Sony Cuts Sales Forecast as Almost Everything Starts to Shrink

Sony Cuts Sales Forecast as Almost Everything Starts to Shrink
Sony

Sony cut its full-year revenue outlook as sales of PlayStation 4, televisions and smartphones declined faster than the company originally anticipated, according to Bloomberg.

The electronics maker lowered its own sales target for the year ending March 2020 to 8.6 trillion yen ($79 billion), or 200 billion yen less than a forecast in April, the company said in a statement. The profit outlook was left unchanged.

Sony is predicting annual operating profit will drop for the first time in three years as it steps up investments in games and semiconductors. CEO Kenichiro Yoshida is looking for ways to spark growth. Sony is developing a successor to the PS4 and has partnered with Microsoft on cloud gaming. The CEO is also boosting capital spending to 1.2 trillion yen through March 2021, fueled by investments in smartphone camera sensors.

In games, its most important unit, Sony trimmed its revenue outlook by 4.3% to 2.2 trillion yen after sales fell 3% in the first quarter. The PS4 sales target was cut by 1 million units to 15 million. The company kept the forecast for the segment’s operating profit to fall 10% to 280 billion yen because of rising costs in research and development related to the PS5.

The games division faces a big challenge in topping last year’s performance, when blockbusters drove record earnings. This year’s lineup consists of lesser-known titles and the PS5 won’t go on sale this year, giving competitors a chance to win consumers over with new hardware.

In electronics products, a segment that includes smartphones and TVs, Sony cut its annual revenue outlook by 3.6% to 2.16 trillion yen. The TV target was cut by half a million to 10.5 million units. The company slashed its smartphone sales to 4 million units from 5 million, although it still expects the mobile business to narrow losses to 47 billion yen.
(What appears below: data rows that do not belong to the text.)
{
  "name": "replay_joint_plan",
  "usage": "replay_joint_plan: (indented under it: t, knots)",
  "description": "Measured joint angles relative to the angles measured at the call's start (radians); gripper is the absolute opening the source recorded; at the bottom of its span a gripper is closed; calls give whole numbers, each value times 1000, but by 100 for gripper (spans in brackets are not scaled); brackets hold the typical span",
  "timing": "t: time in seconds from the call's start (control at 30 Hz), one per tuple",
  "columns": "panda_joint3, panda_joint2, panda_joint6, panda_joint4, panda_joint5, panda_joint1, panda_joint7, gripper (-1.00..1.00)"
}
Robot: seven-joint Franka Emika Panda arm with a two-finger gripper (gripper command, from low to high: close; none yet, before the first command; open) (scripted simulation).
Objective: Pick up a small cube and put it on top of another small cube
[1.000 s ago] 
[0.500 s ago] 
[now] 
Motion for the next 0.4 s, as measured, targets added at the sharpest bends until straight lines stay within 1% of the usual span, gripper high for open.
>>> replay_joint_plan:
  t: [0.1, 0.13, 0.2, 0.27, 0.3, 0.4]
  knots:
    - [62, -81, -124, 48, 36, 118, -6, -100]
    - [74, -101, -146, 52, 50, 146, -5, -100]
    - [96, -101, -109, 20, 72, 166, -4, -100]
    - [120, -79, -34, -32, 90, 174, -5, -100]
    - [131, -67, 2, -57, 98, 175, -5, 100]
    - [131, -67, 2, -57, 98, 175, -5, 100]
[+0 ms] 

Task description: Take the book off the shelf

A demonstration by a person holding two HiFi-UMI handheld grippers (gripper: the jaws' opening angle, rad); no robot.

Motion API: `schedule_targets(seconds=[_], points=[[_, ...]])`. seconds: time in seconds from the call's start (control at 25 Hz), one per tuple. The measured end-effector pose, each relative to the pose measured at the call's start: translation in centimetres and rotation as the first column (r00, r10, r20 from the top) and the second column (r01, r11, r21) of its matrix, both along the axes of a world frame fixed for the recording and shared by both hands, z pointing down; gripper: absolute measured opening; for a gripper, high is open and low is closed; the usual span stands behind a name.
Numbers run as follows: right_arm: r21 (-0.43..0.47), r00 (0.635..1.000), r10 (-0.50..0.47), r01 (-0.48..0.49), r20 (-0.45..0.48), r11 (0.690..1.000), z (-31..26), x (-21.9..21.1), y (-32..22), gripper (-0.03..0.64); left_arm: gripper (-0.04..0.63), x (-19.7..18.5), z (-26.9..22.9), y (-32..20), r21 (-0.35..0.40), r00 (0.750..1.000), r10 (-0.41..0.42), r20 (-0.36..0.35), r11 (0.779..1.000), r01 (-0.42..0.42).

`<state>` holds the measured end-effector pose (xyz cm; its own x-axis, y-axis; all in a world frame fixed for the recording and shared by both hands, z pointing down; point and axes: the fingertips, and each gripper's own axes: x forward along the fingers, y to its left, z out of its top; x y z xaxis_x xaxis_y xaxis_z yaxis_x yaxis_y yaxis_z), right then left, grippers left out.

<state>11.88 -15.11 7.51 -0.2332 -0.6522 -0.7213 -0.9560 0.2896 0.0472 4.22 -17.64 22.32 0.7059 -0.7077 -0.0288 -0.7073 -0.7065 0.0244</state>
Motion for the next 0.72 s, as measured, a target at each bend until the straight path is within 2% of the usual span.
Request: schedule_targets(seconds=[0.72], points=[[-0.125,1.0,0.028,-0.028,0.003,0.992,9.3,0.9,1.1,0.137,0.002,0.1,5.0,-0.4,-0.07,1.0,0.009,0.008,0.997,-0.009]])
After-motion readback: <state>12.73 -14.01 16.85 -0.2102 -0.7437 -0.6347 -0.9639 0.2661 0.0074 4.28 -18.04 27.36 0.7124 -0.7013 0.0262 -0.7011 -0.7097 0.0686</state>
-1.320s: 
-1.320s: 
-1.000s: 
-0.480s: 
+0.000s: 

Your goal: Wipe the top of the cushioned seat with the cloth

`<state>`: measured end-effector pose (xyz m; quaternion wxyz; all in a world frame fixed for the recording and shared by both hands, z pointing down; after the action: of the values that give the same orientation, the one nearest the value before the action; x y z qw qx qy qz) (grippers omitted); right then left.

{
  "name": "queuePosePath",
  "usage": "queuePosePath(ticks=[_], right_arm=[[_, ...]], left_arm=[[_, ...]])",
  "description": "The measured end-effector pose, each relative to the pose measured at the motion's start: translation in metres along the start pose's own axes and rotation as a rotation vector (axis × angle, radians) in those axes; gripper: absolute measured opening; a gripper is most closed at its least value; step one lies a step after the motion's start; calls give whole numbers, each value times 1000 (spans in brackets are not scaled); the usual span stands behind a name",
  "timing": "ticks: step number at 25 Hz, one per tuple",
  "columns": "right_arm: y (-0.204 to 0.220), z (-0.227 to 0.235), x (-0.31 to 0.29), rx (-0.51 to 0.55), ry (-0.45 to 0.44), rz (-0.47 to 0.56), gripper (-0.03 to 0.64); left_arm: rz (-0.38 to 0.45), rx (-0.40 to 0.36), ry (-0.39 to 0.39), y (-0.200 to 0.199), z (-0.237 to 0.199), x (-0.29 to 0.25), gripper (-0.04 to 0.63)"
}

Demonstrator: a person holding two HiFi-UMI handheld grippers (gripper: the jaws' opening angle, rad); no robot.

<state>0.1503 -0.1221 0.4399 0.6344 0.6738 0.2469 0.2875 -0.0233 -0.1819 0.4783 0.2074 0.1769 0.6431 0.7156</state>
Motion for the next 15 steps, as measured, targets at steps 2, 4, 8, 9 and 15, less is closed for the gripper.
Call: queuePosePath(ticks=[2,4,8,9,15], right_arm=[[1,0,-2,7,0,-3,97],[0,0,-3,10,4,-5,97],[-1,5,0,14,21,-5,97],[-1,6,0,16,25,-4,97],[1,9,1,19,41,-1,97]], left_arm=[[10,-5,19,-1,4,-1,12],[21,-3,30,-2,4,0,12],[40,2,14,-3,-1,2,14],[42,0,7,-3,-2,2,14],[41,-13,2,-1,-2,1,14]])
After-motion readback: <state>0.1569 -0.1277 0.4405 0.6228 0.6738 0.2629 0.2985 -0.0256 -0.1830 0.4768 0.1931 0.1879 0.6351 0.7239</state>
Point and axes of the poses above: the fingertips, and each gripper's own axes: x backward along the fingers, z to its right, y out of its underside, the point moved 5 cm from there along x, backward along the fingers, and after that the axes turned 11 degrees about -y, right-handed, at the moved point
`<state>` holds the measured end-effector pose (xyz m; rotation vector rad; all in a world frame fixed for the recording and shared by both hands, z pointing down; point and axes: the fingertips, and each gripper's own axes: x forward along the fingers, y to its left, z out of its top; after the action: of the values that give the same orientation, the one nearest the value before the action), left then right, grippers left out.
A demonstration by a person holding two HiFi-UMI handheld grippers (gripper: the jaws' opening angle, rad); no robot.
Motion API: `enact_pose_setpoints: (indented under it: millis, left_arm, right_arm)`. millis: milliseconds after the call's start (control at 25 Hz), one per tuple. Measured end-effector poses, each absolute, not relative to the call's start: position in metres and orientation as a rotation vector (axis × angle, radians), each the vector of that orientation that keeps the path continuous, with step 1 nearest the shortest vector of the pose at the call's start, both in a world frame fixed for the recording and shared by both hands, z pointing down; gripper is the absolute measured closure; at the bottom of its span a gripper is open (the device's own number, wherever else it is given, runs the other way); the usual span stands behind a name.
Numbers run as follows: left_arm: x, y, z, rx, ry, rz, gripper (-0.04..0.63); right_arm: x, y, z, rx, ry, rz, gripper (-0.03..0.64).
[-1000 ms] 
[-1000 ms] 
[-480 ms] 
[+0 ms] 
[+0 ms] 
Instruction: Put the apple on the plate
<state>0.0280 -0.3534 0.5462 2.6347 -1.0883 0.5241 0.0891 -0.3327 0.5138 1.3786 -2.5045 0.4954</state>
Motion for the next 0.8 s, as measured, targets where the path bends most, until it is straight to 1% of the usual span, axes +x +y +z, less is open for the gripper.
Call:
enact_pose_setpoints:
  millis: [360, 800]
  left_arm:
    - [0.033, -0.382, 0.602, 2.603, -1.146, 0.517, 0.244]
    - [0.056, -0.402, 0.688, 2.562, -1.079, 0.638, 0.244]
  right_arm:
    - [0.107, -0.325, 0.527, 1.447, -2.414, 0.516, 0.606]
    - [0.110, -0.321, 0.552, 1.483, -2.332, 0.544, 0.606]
Sony left its full-year profit outlook unchanged, forecasting a 9.4% drop to 810 billion yen. Analysts on average expect a profit of 821.5 billion yen. Operating income in the first quarter was 231 billion yen, more than the 176 billion yen average of analysts’ projections. Sales fell about 1% to 1.93 trillion yen, slightly lower than analysts’ average prediction for 1.94 trillion yen.